Task requirements
Your task is to copy each line of the material below that includes "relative".
□ □ □ □ □
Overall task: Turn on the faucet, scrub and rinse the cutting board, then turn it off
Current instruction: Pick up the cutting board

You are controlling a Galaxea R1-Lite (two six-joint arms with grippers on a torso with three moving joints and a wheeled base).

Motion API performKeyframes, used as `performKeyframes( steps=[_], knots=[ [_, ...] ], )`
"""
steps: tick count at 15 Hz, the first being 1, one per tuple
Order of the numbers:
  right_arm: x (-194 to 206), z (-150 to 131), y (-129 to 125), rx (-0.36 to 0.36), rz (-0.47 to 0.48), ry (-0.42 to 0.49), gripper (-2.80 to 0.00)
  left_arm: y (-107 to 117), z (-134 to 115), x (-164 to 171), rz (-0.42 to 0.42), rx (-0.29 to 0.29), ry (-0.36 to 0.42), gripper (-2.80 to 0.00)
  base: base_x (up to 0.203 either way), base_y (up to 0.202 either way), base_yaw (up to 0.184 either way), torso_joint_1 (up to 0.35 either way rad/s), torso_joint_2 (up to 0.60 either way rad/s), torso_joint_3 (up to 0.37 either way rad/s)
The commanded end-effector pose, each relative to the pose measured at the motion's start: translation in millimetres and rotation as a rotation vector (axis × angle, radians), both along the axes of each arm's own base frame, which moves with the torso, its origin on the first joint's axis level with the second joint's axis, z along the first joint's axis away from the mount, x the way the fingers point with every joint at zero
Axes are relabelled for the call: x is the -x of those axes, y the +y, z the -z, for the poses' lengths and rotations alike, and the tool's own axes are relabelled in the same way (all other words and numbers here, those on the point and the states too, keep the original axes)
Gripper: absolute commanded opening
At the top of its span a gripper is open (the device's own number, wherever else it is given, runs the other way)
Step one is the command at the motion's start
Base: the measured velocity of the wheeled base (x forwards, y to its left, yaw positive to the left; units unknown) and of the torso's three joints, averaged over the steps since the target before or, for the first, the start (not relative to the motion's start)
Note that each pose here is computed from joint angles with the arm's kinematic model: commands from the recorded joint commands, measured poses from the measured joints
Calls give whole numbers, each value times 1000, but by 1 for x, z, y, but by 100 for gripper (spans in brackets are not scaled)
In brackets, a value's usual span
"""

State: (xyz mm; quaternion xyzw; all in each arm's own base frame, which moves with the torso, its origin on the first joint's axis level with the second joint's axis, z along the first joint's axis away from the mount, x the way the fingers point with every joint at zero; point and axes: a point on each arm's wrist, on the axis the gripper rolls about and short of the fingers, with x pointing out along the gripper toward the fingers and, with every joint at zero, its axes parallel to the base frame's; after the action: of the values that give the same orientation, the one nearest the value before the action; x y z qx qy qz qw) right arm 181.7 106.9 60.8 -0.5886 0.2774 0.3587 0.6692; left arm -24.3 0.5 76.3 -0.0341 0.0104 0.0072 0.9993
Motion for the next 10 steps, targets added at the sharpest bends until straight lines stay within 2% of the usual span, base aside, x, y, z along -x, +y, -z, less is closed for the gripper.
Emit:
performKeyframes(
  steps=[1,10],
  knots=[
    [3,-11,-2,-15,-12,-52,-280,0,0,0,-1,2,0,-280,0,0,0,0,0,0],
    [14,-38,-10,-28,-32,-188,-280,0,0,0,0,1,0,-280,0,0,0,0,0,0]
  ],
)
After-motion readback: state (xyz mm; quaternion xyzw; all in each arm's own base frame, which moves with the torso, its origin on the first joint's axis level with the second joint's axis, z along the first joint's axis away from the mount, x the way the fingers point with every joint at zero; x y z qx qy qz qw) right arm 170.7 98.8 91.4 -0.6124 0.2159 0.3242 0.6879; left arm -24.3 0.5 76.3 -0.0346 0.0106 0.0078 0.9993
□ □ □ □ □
Problem solution
The commanded end-effector pose, each relative to the pose measured at the motion's start: translation in millimetres and rotation as a rotation vector (axis × angle, radians), both along the axes of each arm's own base frame, which moves with the torso, its origin on the first joint's axis level with the second joint's axis, z along the first joint's axis away from the mount, x the way the fingers point with every joint at zero
Base: the measured velocity of the wheeled base (x forwards, y to its left, yaw positive to the left; units unknown) and of the torso's three joints, averaged over the steps since the target before or, for the first, the start (not relative to the motion's start)

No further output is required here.